The Legend of Sword and Fairy 2 (仙劍奇俠傳二 (仙剑奇侠传二, Xiānjiàn Qíxiá Zhuàn Èr)), also known as Sword and Fairy 2 (仙劍二) or Chinese Paladin 2, is a fantasy adventure role-playing video game developed by the DOMO group (known for its role in developing the long-running Xuan-Yuan Sword game series) and the now defunct Crazy Boys Production Group under Taiwanese game company Softstar Entertainment. It is the second installment in The Legend of Sword and Fairy video game series, and serves as a direct sequel to the original The Legend of Sword and Fairy game, set 8 years after the plot of the first game.

== Plot ==
The story is set eight years after the ending of the first game. Wang Xiaohu, a boy from the same hometown as Li Xiaoyao (the protagonist of the first game), has reached the age of 18. When he was still a child, he was impressed by the story of how Li braved danger to seek a cure for his ill aunt, and has since looked up to Li as an idol. Although he did not have an opportunity to learn from Li, he still hopes to become a great hero one day. Wang inherits his master's prized weapon, the Demon Blade, and sets off on his own adventure. He meets the three female protagonists: Li Yiru, Su Mei and Shen Qishuang. Li is the daughter of Li Xiaoyao and Zhao Ling'er; Su (appeared as a nameless baby fox in the first game) is the daughter of a serpent demon and a vixen demon, and she vows to avenge her parents, who were killed by Li Xiaoyao and Lin Yueru; Shen is a new character who has no apparent connections to the first game.

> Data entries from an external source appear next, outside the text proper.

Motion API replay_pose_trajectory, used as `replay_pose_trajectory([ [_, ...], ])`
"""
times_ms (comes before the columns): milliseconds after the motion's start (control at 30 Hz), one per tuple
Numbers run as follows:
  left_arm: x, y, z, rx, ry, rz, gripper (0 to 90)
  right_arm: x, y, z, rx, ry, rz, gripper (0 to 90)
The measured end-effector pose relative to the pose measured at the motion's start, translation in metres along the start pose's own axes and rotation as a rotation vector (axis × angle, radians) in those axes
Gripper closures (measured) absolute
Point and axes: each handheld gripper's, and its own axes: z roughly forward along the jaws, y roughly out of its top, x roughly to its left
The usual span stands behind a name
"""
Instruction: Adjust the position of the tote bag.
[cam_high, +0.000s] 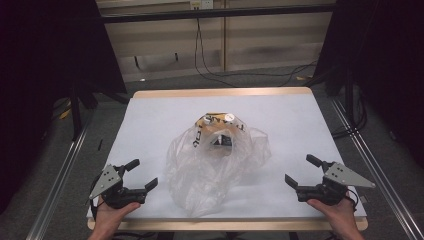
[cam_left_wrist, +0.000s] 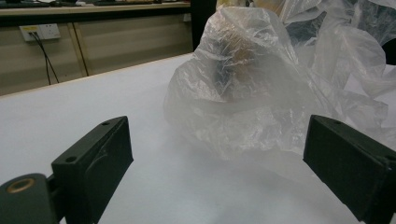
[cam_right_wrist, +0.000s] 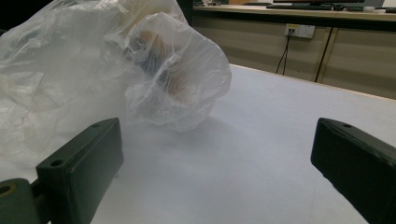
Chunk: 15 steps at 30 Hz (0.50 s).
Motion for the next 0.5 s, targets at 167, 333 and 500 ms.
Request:
replay_pose_trajectory([
  [167,-0.0002,0.0005,0.0012,-0.007,-0.003,-0.004,9.6,0.0006,-0.0006,0.0015,0.011,-0.001,-0.009,2.2],
  [333,-0.0016,0.0008,0.0032,0.007,-0.011,-0.003,9.8,-0.0007,-0.001,0.0014,0.021,-0.003,-0.005,3.7],
  [500,-0.0001,0.001,0.0018,0.02,-0.015,0.009,10.8,-0.0009,-0.0011,0.0025,0.03,0.004,0.004,5.5],
])
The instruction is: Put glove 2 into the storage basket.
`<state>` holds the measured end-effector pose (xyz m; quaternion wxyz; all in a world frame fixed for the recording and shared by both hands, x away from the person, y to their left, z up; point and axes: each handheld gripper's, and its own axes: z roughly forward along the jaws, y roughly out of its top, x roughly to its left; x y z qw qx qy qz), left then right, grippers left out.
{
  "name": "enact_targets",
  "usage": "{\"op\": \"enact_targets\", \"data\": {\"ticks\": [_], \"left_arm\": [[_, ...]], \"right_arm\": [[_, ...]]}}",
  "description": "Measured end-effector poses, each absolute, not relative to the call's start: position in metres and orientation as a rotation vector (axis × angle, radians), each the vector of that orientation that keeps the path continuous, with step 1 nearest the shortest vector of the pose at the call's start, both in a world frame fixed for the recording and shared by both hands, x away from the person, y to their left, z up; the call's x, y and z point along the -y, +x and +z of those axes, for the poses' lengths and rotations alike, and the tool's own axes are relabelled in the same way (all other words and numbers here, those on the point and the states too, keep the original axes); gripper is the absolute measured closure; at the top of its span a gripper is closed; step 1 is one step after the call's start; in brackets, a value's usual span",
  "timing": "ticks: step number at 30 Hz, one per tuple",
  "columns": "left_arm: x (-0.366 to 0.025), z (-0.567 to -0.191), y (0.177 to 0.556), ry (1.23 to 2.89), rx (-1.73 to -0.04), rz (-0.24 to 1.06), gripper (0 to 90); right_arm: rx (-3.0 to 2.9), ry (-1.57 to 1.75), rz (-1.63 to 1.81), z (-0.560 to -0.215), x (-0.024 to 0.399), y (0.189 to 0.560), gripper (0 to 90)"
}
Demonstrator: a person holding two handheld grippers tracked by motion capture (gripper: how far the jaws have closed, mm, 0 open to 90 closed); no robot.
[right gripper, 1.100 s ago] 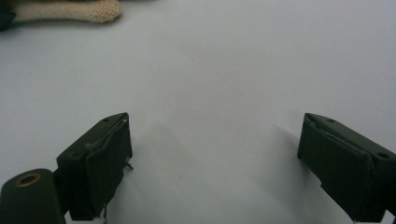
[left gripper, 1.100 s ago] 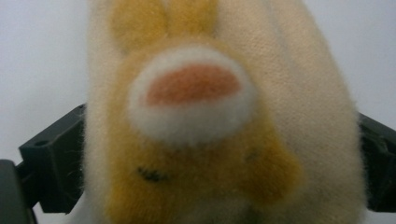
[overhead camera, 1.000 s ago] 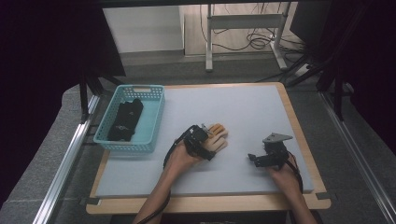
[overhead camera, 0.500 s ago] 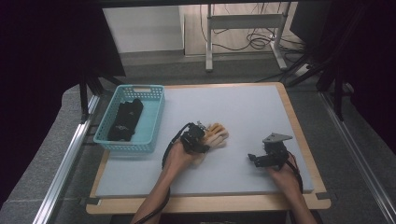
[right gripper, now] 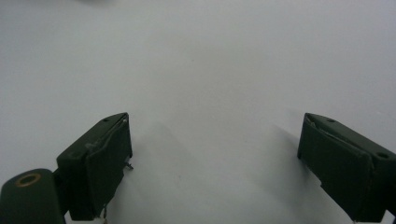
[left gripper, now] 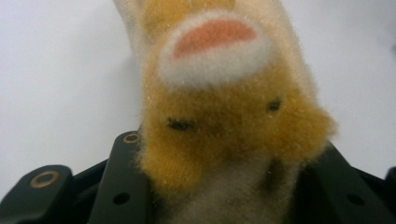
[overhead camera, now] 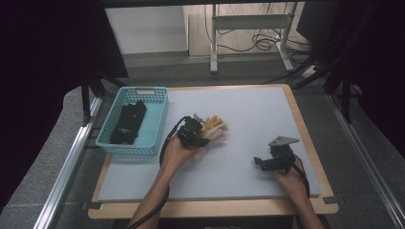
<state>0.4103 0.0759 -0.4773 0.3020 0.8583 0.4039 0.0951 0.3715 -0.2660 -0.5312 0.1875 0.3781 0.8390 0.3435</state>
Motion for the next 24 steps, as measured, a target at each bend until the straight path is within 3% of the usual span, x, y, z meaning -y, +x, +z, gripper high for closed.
{"op": "enact_targets", "data": {"ticks": [11,24], "left_arm": [[-0.123,-0.436,0.421,2.218,-1.199,0.344,57.1],[-0.205,-0.410,0.431,2.080,-1.443,0.429,56.3]], "right_arm": [[-2.361,1.064,0.967,-0.531,0.266,0.371,9.6],[-2.361,1.062,0.967,-0.531,0.266,0.372,9.6]]}}
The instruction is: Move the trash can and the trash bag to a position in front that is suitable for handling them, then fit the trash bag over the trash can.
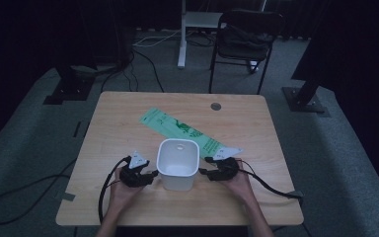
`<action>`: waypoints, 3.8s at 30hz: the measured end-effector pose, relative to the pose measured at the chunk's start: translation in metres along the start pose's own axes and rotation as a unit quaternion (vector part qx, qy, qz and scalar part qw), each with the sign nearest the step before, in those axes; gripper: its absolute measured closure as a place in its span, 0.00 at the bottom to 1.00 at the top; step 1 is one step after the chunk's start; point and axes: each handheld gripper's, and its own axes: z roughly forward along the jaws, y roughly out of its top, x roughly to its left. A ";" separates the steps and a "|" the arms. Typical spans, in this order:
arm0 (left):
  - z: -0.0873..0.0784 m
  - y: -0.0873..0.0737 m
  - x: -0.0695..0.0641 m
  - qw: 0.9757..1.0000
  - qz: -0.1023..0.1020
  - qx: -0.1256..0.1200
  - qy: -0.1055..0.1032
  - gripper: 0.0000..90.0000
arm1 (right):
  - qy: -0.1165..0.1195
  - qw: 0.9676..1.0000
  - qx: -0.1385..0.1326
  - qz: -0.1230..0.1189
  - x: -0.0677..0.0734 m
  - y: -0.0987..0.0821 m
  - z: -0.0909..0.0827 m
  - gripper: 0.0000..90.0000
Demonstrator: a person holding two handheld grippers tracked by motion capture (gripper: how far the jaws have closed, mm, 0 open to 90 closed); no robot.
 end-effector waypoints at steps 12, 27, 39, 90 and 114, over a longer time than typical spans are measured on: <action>-0.012 -0.006 -0.006 1.000 0.010 -0.019 -0.017 0.49 | 0.041 0.999 -0.017 0.006 0.003 0.003 0.009 0.50; -0.023 -0.014 0.008 1.000 -0.010 -0.022 0.008 0.48 | 0.050 0.999 -0.015 -0.006 0.009 0.001 0.007 0.50; -0.022 -0.021 0.028 0.998 -0.026 -0.002 0.055 0.48 | -0.050 0.998 0.047 -0.004 -0.025 -0.009 -0.006 0.56; -0.012 -0.021 0.024 0.998 -0.015 0.018 0.061 0.47 | -0.045 0.997 0.059 0.019 -0.031 -0.048 -0.078 0.57; -0.010 -0.022 0.022 0.998 -0.007 0.026 0.063 0.47 | -0.021 0.995 0.092 -0.032 -0.023 0.007 0.011 0.39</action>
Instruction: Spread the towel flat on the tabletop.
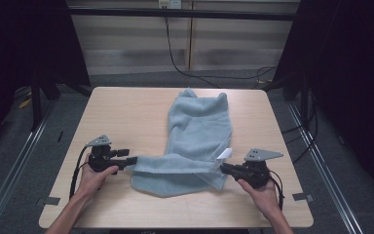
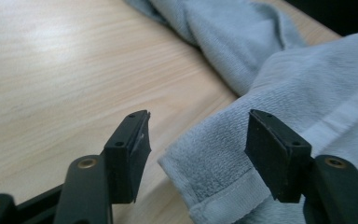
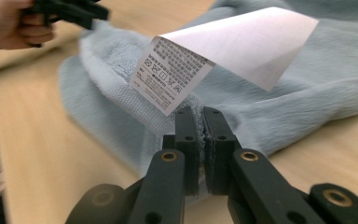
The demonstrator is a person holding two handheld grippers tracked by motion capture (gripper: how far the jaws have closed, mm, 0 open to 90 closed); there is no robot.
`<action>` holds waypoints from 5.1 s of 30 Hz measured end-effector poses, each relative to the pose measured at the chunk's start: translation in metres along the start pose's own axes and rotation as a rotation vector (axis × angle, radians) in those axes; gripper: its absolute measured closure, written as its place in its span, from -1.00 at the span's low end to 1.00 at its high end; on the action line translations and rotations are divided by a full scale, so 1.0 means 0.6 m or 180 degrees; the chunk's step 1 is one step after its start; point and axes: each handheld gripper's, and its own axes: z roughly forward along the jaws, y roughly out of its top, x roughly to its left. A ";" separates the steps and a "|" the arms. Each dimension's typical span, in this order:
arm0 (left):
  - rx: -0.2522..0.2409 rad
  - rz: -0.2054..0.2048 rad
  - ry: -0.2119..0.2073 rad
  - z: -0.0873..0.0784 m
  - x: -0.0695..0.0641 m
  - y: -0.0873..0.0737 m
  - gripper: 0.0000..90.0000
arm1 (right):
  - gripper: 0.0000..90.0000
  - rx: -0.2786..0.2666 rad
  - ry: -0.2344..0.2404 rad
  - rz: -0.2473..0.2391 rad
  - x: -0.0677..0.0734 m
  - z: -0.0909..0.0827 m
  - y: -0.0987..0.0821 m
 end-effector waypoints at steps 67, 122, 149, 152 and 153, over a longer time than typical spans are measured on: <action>-0.0131 0.0392 -0.0757 -0.126 -0.182 -0.041 0.82 | 0.89 -0.0424 0.0366 0.0088 0.092 -0.158 -0.052; 0.0660 0.0381 -0.0461 0.000 -0.141 -0.056 0.38 | 0.25 0.0822 0.0181 -0.0207 0.094 0.006 -0.089; 0.0642 0.0442 -0.0143 0.128 -0.074 0.016 0.52 | 0.22 0.0713 -0.0242 0.0042 0.004 0.032 -0.064; 0.0649 0.0456 -0.0093 0.121 -0.079 0.008 0.56 | 0.21 0.0748 -0.0217 0.0061 0.012 0.024 -0.069; 0.0651 0.0483 -0.0081 0.115 -0.081 0.003 0.58 | 0.21 0.0730 -0.0202 0.0057 0.013 0.023 -0.070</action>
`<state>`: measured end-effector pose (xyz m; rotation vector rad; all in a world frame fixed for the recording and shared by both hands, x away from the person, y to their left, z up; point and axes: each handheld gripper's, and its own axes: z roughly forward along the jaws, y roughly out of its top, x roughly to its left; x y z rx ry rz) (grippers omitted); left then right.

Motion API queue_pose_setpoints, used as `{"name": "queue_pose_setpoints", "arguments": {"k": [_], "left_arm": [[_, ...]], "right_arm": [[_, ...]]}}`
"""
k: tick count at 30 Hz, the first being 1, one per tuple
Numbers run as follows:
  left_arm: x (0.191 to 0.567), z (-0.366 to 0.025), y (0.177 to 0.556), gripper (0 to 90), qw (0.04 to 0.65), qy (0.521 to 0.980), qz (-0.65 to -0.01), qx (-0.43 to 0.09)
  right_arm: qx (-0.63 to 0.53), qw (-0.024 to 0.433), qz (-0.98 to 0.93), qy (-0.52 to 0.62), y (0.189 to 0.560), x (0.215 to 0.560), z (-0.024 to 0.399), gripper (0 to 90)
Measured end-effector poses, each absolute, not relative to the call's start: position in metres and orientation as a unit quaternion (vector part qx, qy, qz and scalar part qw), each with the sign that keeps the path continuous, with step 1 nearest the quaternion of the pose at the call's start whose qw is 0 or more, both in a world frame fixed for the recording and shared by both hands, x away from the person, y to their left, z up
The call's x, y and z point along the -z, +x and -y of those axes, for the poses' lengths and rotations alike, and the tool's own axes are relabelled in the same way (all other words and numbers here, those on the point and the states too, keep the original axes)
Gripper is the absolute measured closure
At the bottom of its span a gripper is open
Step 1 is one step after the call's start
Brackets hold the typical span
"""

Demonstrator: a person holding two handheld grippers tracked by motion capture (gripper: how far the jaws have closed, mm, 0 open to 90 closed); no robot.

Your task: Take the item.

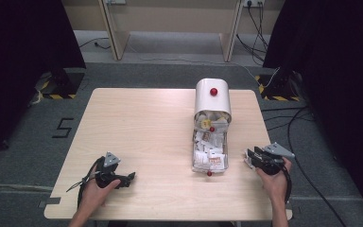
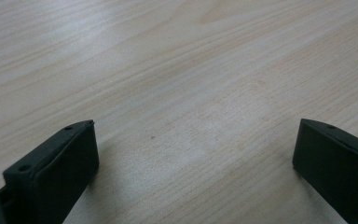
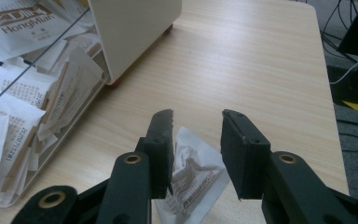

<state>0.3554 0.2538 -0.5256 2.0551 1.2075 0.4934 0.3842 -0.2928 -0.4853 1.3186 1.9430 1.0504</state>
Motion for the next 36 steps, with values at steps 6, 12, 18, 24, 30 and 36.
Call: {"name": "queue_pose_setpoints", "arguments": {"k": [6,12,18,24,30,36], "left_arm": [[0.526,-0.254,0.355,0.0,0.346,0.792,-0.465,-0.19],[0.526,-0.254,0.355,0.0,0.346,0.792,-0.465,-0.19],[0.526,-0.254,0.355,0.0,0.346,0.792,-0.465,-0.19],[0.526,-0.254,0.355,0.0,0.346,0.792,-0.465,-0.19],[0.526,-0.254,0.355,0.0,0.346,0.792,-0.465,-0.19],[0.526,-0.254,0.355,0.0,0.346,0.792,-0.465,-0.19]], "right_arm": [[-0.393,0.28,-0.724,0.493,0.383,0.484,0.292,61.3],[-0.391,0.274,-0.724,0.498,0.384,0.485,0.291,49.6],[-0.378,0.283,-0.723,0.504,0.382,0.481,0.285,29.6],[-0.374,0.276,-0.724,0.51,0.377,0.48,0.281,25.0],[-0.372,0.272,-0.726,0.51,0.371,0.481,0.279,25.0],[-0.37,0.269,-0.729,0.509,0.36,0.484,0.281,25.1]]}}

In the meantime, China is in a state of chaos, as demons have been roaming the land unchecked ever since the Demon Prison Tower collapsed in the first game. A monk called Master Qianye appears and recruits followers to form a sect known as the "Great Merciful Sect" to counter the demons and save the people. This sect, along with the Mount Shu Sect (now led by Li Xiaoyao), are seen as the pillars of righteousness in the jianghu. On the other hand, Kong Lin, an assistant of the Lord of Demons, seeks to retrieve three treasures and put them together, in order to resurrect the Lord and allow demons to dominate the world.

The four protagonists set foot into the dangerous world of the jianghu, where they discover secrets of their past, understand the meaning of forgiveness and love, and join the battle between good and evil.